# Holton Lee Estate, Wareham, Dorset



## Alie2012 (Oct 23, 2011)

Me and a buddy visited this site at the beginning of the year. The estate is split into two areas, one side is completely occupied and the other side was totally derelict. We visited the sight on 3 separate occasions as it was so large. The last time we decided to being down some props and lighting equipment to take some cool images.

As far as i am aware the site was originally owned by the military to produce cordite, There are ruminants of this around the site but mainly dominated by newer businesses. I did see a document left in one of the buildings dated 1994 but I’m not too sure about the rest.

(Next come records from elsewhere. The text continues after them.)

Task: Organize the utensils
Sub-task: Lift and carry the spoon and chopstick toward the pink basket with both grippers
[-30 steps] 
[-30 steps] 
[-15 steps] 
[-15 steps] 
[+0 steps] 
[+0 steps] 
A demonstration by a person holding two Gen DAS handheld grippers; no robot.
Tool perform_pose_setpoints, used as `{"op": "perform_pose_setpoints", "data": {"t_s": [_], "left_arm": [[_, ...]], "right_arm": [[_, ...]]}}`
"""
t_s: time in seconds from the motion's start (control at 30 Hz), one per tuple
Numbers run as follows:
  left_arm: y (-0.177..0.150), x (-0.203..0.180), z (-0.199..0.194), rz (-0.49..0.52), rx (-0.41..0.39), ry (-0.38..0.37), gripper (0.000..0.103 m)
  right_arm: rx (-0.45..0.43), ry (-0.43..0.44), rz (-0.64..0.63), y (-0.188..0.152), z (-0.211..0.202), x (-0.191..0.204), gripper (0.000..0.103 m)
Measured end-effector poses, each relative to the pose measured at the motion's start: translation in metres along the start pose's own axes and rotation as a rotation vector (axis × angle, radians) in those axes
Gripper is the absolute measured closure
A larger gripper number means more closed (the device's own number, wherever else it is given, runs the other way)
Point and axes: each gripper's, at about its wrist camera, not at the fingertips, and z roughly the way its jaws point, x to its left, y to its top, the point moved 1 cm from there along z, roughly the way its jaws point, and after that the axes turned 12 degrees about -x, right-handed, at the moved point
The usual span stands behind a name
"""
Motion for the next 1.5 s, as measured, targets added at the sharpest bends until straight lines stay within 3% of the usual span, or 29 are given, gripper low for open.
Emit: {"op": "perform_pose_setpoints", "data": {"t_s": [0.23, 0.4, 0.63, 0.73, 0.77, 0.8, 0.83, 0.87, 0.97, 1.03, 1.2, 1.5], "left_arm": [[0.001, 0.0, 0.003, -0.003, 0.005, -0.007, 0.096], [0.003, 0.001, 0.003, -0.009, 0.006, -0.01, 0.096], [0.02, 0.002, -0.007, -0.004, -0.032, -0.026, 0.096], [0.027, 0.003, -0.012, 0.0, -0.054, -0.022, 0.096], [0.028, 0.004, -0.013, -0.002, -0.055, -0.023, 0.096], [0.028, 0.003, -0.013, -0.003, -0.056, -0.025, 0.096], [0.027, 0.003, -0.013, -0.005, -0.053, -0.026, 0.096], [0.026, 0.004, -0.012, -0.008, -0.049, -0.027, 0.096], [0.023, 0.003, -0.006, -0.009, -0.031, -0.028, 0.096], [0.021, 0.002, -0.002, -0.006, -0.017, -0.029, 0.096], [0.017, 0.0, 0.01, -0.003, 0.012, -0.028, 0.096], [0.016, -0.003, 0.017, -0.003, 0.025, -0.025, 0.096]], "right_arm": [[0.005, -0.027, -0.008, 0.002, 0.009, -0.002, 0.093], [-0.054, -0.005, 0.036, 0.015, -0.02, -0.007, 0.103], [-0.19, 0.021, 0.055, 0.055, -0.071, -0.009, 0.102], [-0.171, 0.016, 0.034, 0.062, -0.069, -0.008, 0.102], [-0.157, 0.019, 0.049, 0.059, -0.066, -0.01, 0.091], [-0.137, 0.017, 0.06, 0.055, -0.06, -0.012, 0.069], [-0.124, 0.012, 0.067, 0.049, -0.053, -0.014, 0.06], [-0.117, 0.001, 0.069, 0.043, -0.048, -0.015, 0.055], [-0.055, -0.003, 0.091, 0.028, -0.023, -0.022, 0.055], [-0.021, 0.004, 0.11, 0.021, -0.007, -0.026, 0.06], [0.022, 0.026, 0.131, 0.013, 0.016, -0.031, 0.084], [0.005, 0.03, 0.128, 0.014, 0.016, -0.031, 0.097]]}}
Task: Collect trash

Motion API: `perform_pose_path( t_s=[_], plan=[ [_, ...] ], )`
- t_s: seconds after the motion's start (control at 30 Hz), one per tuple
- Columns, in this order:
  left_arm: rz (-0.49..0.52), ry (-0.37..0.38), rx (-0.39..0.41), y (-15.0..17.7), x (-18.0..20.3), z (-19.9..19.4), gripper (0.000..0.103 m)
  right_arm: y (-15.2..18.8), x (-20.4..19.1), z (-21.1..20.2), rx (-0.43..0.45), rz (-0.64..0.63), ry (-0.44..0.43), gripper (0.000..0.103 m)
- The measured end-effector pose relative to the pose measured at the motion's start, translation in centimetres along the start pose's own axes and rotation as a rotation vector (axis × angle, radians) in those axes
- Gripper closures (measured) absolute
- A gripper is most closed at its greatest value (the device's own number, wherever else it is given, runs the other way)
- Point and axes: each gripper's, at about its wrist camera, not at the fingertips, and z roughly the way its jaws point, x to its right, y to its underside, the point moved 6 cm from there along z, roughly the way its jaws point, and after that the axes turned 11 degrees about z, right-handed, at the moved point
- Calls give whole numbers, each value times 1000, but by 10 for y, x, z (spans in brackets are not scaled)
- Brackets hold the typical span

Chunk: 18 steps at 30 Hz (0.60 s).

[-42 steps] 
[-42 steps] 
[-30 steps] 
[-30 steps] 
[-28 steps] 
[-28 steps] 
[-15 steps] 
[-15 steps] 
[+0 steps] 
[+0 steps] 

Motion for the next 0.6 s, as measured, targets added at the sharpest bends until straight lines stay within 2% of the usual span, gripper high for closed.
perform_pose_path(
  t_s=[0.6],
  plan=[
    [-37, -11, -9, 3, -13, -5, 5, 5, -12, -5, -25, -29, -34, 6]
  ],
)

This is the biggest site I’ve been to so far (hence three visits) and well worth a look for any urbex enthusiast




Holton Estate by Alie09, on Flickr




Holton Estate by Alie09, on Flickr




Holton Estate by Alie09, on Flickr




Holton Estate by Alie09, on Flickr




Holton Estate by Alie09, on Flickr




Holton Estate by Alie09, on Flickr




Holton Estate ( with props ) by Alie09, on Flickr




Holton Estate ( with props ) by Alie09, on Flickr




Holton Estate ( with props ) by Alie09, on Flickr




Holton Estate March 2011 by Alie09, on Flickr




Holton Estate March 2011 by Alie09, on Flickr




Holton Estate March 2011 by Alie09, on Flickr




Holton Estate March 2011 by Alie09, on Flickr




Holton Estate March 2011 by Alie09, on Flickr


----------



## Pincheck (Oct 23, 2011)

well composed shots mate, interesting


----------



## Foxylady (Oct 23, 2011)

Looks like a good place for a leisurely wander. I like your prop pics...and especially like the boat and the last one of the double doors. Nice one.


----------



## epilepsy (Nov 13, 2011)

i have problems to locate it on a map... any hints? i will be very thankful


----------



## Priority 7 (Nov 14, 2011)

epilepsy said:


> i have problems to locate it on a map... any hints? i will be very thankful



Alas I think you need to do the research side yourself sorry. Nice work love the photos


----------



## Seahorse (Nov 14, 2011)

Alie2012 said:


> There are ruminants of this around the site



Where's your pics of the cows?


----------



## Em_Ux (Nov 14, 2011)

Great shots! I really like the one of the boat.

Looks like you had fun


----------



## TeeJF (Nov 14, 2011)

Props? Lights? Artistic photography? But they've got their clothes on!


----------



## gingrove (Nov 14, 2011)

Seahorse said:


> Where's your pics of the cows?



Cordite cows -that should make the BBQ go with a bang!


----------



## Alie2012 (Dec 1, 2011)

gingrove said:


> Cordite cows -that should make the BBQ go with a bang!




lol lol best quote by far


----------



## Madaxe (Dec 2, 2011)

Beautiful shot mate. Nice work.


----------



## sam1990 (Dec 31, 2011)

This land was originally part of the Lees estate, purchased by the Lees family in 1889. It was used by them as a steeplechase course until purchased to be used as the Naval Cordite Factory. Holton Heath railway station was opened in about 1914 to serve this site, and is therefore the newest railway station on this section of line.


----------



## nelly (Dec 31, 2011)

Nice!!!! Especially the flooded boat


----------